Download PDF

News
Published: 18 July 2012

Gene data to hit milestone

Monya Baker

Nature volume 487, pages 282–283 (2012)Cite this article

259 Accesses
22 Citations
200 Altmetric
Metrics details

Subjects

Genetic databases

A Correction to this article was published on 01 August 2012

This article has been updated

With close to one million gene-expression data sets now in publicly accessible repositories, researchers can identify disease trends without ever having to enter a laboratory.

DNA microarrays allow researchers to analyse the expression of a huge number of genes simultaneously. Credit: A. Nantel/Shutterstock

Purvesh Khatri sits in front of an oversized computer screen, trawling for treasure in a sea of genetic data. Entering the search term ‘breast cancer’ into a public repository called the Gene Expression Omnibus (GEO), the postdoctoral researcher retrieves a list of 1,170 experiments, representing nearly 33,000 samples and a hoard of gene-expression data that could reveal previously unseen patterns.

That is exactly the kind of search that led Khatri’s boss, Atul Butte, a bioinformatician at the Stanford School of Medicine in California, to identify a new drug target for diabetes. After downloading data from 130 gene-expression studies in mice, rats and humans, Butte looked for genes that were expressed at higher levels in disease samples than in controls. One gene was strikingly consistent: CD44, which encodes a protein found on the surface of white blood cells, was differentially expressed in 60% of the studies (K.Kodama et al. Proc. Natl Acad. Sci. USA 109, 7049–7054; 2012 ). The CD44 protein is not widely investigated as a drug target for diabetes, but Butte’s team found that treating obese mice with an antibody against it caused their blood glucose levels to drop.

Butte and his team are now using publicly available data to answer a diverse range of questions — Khatri, for instance, hopes to discover secrets behind kidney-transplant rejection. “We don’t do wet lab experiments for discovery,” he says. Those are for validating hypotheses. The beauty of analysing data from multiple experiments is that biases and artefacts should cancel out between data sets, helping true relationships to stand out, Butte says. “There is safety in numbers.”

And those numbers are rising rapidly. Since 2002, many scientific journals have required that data from gene-expression studies be deposited in public databases such as GEO, which is maintained by the National Center for Biotechnology Information in Bethesda, Maryland, and ArrayExpress, a large gene-expression repository at the European Bioinformatics Institute (EBI) in Hinxton, UK. Some time in the next few weeks, the number of deposited data sets will top one million (see ‘Data dump’).
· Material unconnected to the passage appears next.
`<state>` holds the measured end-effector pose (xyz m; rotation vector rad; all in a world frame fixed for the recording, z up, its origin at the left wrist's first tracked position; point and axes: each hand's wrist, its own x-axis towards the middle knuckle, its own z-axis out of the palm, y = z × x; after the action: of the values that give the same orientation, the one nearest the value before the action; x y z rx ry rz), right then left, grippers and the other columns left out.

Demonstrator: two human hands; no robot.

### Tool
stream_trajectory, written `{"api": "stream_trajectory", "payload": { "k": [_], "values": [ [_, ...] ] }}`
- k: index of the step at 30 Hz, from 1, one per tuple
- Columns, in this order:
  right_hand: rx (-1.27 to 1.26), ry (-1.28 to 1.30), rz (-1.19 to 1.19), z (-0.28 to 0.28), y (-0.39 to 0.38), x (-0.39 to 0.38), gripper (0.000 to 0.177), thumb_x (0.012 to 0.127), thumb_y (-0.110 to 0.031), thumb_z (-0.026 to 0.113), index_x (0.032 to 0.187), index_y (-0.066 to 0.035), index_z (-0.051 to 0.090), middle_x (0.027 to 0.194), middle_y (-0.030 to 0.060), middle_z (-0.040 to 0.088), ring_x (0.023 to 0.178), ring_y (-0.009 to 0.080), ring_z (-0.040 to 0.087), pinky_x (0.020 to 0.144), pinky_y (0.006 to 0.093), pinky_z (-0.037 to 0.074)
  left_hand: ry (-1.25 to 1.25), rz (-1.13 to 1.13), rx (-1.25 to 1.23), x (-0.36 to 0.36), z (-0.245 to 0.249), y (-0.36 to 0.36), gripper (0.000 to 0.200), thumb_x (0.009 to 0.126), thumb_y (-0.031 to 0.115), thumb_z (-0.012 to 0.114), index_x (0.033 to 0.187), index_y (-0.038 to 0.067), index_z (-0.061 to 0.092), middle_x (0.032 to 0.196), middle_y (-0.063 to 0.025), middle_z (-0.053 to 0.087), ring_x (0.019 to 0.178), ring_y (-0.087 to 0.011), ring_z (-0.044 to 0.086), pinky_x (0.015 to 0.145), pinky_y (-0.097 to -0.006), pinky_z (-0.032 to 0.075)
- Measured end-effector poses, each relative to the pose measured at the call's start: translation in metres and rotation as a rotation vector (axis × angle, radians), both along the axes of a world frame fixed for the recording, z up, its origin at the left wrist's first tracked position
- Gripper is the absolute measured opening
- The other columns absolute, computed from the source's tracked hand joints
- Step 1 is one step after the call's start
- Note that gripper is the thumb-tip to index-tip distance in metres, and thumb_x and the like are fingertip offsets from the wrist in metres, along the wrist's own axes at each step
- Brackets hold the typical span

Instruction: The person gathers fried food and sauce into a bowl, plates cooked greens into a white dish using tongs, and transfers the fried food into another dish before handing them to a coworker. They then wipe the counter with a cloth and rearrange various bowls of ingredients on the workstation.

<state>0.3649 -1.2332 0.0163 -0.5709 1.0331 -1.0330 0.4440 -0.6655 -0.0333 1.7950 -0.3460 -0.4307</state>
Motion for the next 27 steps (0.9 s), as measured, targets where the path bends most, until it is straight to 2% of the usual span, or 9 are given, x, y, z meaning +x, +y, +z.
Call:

The result is an unprecedented resource that promises to drive down costs and speed up progress in understanding disease. Gene-sequence data are already shared extensively, but expression data are more complex and can reveal which genes are the most active in, say, liver versus brain cells, or in diseased versus healthy tissue. And because studies often look at many genes, researchers can repurpose the data sets, asking questions other than those posed by the original researchers.

Credit: Sources: NIH, EBI

It is easy to track how many data sets are being deposited — much harder is working out how they are being used. Heather Piwowar, who studies data reuse with the National Evolutionary Synthesis Center from the University of British Columbia in Vancouver, Canada, found that 20% of data sets deposited in GEO in 2005 and 17% of those in 2007 had been cited by the end of 2010. But those rates are certainly underestimates, she says. The PubMed Central repository, which her study relied on, holds only about one-third of the relevant papers, and her algorithms identify reuse only when researchers cite database accession numbers, which many don’t do. More studies are reusing data every year, she says. “We have every reason to believe it is game-changing.”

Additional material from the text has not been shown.